Die Nachfrage übertraf die Anzahl der Plätze bei weitem. Weil Kachelmann Schweizer Staatsbürger ist, gab es ein großes Interesse von Seiten der Schweizer Medien, das Gericht wollte sicherstellen, dass diese einen festen Platz im Gerichtssaal bekommen. Deshalb bildeten sie bei der Akkreditierung einen eigenen "Topf" für die Schweizer Medien. Ein ähnliches Verfahren bei einem spektakulären Mordprozess vor dem Landgericht Ulm hatte das Bundesverfassungsgericht zuvor ausdrücklich abgesegnet. Dort hatte das Gericht drei "Töpfe" gebildet - einen für die regionale Presse, einen für die überregionale Presse und einen für Rundfunk und Fernsehen.
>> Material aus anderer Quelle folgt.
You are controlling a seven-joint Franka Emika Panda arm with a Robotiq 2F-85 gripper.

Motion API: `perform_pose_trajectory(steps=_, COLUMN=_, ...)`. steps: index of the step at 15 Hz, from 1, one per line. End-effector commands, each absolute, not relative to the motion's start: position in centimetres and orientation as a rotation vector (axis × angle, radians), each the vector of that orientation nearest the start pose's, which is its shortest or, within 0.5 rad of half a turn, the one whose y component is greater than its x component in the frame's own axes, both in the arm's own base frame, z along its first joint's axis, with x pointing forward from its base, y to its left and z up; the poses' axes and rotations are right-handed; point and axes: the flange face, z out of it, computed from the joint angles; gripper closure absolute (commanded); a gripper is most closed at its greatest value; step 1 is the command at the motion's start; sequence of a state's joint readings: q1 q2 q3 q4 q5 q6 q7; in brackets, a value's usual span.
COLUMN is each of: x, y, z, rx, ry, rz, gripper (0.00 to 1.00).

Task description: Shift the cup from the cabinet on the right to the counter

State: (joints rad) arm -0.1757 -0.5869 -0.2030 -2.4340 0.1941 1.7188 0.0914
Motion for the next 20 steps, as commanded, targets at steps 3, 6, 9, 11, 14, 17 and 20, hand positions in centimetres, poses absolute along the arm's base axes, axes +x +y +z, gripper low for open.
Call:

Bei gutem Willen unproblematisch

Aber man kann das Platzproblem mit gutem Willen und etwas kreativer Phantasie auch anders lösen. Als im Juli 2002 die Seilbahnkatastrophe von Kaprun vor dem Salzburger Landesgericht verhandelt werden sollte, gab es im Gerichtsgebäude keinen auch nur annähernd ausreichenden Saal. 16 Angeklagte mit je zwei Anwälten, eine Vielzahl von Nebenklägern, über 70 Journalisten aus vielen Ländern. Es waren durchaus Konfrontationen zwischen Nebenklägern und Angeklagten zu erwarten. Das Gericht mietete kurzerhand den Saal im Salzburger Kolpinghaus. Die Polizei riegelte das Gebäude weiträumig ab, Besucher mussten durch zwei Sicherheitsschleusen gehen, jeden Morgen wurde das Gebäude mit einem Sprengstoffhund abgesucht. Es gab keinerlei Zwischenfälle.

Auch beim Prozess gegen den Massenmörder Anders Breivik in Oslo fand das Gericht eine von allen akzeptierte Lösung. Der Gerichtssaal wurde je zur Hälfte für Journalisten und Angehörige der Opfer reserviert. Im Gerichtsgebäude wurde ein zweiter Saal für die Presse eingerichtet, dort konnten die Journalisten das Geschehen im Gerichtssaal auf Bildschirmen in norwegischer Sprache verfolgen. In einem nahegelegenen Hotel war ein Pressezentrum eingerichtet, dort wurde die Verhandlung in englischer Simultanübersetzung auf eine Großleinwand übertragen - auch hier hatten nur akkreditierte Journalisten Zugang.